▶ WORK INSTRUCTION:
Reproduce each line of the material precisely.

▶ INPUT DATA:
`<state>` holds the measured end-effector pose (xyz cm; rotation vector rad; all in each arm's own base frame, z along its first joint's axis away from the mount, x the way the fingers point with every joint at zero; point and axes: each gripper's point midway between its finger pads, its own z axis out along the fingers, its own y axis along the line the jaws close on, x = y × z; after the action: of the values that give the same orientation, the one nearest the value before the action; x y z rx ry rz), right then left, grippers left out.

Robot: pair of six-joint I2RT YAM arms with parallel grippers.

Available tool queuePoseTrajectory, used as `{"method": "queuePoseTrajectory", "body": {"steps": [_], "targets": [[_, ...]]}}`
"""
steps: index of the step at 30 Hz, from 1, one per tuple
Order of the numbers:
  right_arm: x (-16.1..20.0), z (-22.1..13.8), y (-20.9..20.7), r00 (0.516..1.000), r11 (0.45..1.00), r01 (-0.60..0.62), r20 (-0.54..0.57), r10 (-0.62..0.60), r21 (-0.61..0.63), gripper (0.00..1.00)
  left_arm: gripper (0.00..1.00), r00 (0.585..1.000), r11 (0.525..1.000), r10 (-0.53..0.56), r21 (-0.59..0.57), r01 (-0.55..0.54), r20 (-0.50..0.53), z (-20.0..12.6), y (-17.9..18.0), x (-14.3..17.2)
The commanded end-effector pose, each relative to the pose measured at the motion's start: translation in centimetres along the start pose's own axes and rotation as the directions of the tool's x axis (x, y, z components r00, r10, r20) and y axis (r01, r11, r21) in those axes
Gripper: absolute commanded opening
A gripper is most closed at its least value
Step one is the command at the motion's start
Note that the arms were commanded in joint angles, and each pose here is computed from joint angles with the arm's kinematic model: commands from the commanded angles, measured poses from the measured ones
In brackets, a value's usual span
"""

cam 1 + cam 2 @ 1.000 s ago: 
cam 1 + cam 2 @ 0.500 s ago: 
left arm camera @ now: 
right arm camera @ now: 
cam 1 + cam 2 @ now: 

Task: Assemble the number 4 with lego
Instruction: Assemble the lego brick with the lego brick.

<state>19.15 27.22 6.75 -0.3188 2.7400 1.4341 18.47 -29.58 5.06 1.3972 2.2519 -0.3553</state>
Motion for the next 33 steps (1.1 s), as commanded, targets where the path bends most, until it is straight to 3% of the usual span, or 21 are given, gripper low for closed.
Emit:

▶ SOLUTION:
`<state>` holds the measured end-effector pose (xyz cm; rotation vector rad; all in each arm's own base frame, z along its first joint's axis away from the mount, x the way the fingers point with every joint at zero; point and axes: each gripper's point midway between its finger pads, its own z axis out along the fingers, its own y axis along the line the jaws close on, x = y × z; after the action: of the values that give the same orientation, the one nearest the value before the action; x y z rx ry rz), right then left, grippers left out.

Robot: pair of six-joint I2RT YAM arms with parallel grippers.

Available tool queuePoseTrajectory, used as `{"method": "queuePoseTrajectory", "body": {"steps": [_], "targets": [[_, ...]]}}`
"""
steps: index of the step at 30 Hz, from 1, one per tuple
Order of the numbers:
  right_arm: x (-16.1..20.0), z (-22.1..13.8), y (-20.9..20.7), r00 (0.516..1.000), r11 (0.45..1.00), r01 (-0.60..0.62), r20 (-0.54..0.57), r10 (-0.62..0.60), r21 (-0.61..0.63), gripper (0.00..1.00)
  left_arm: gripper (0.00..1.00), r00 (0.585..1.000), r11 (0.525..1.000), r10 (-0.53..0.56), r21 (-0.59..0.57), r01 (-0.55..0.54), r20 (-0.50..0.53), z (-20.0..12.6), y (-17.9..18.0), x (-14.3..17.2)
The commanded end-effector pose, each relative to the pose measured at the motion's start: translation in centimetres along the start pose's own axes and rotation as the directions of the tool's x axis (x, y, z components r00, r10, r20) and y axis (r01, r11, r21) in those axes
Gripper: absolute commanded opening
A gripper is most closed at its least value
Step one is the command at the motion's start
Note that the arms were commanded in joint angles, and each pose here is computed from joint angles with the arm's kinematic model: commands from the commanded angles, measured poses from the measured ones
In brackets, a value's usual span
"""

cam 1 + cam 2 @ 1.000 s ago: 
cam 1 + cam 2 @ 0.500 s ago: 
left arm camera @ now: 
right arm camera @ now: 
cam 1 + cam 2 @ now: 

Task: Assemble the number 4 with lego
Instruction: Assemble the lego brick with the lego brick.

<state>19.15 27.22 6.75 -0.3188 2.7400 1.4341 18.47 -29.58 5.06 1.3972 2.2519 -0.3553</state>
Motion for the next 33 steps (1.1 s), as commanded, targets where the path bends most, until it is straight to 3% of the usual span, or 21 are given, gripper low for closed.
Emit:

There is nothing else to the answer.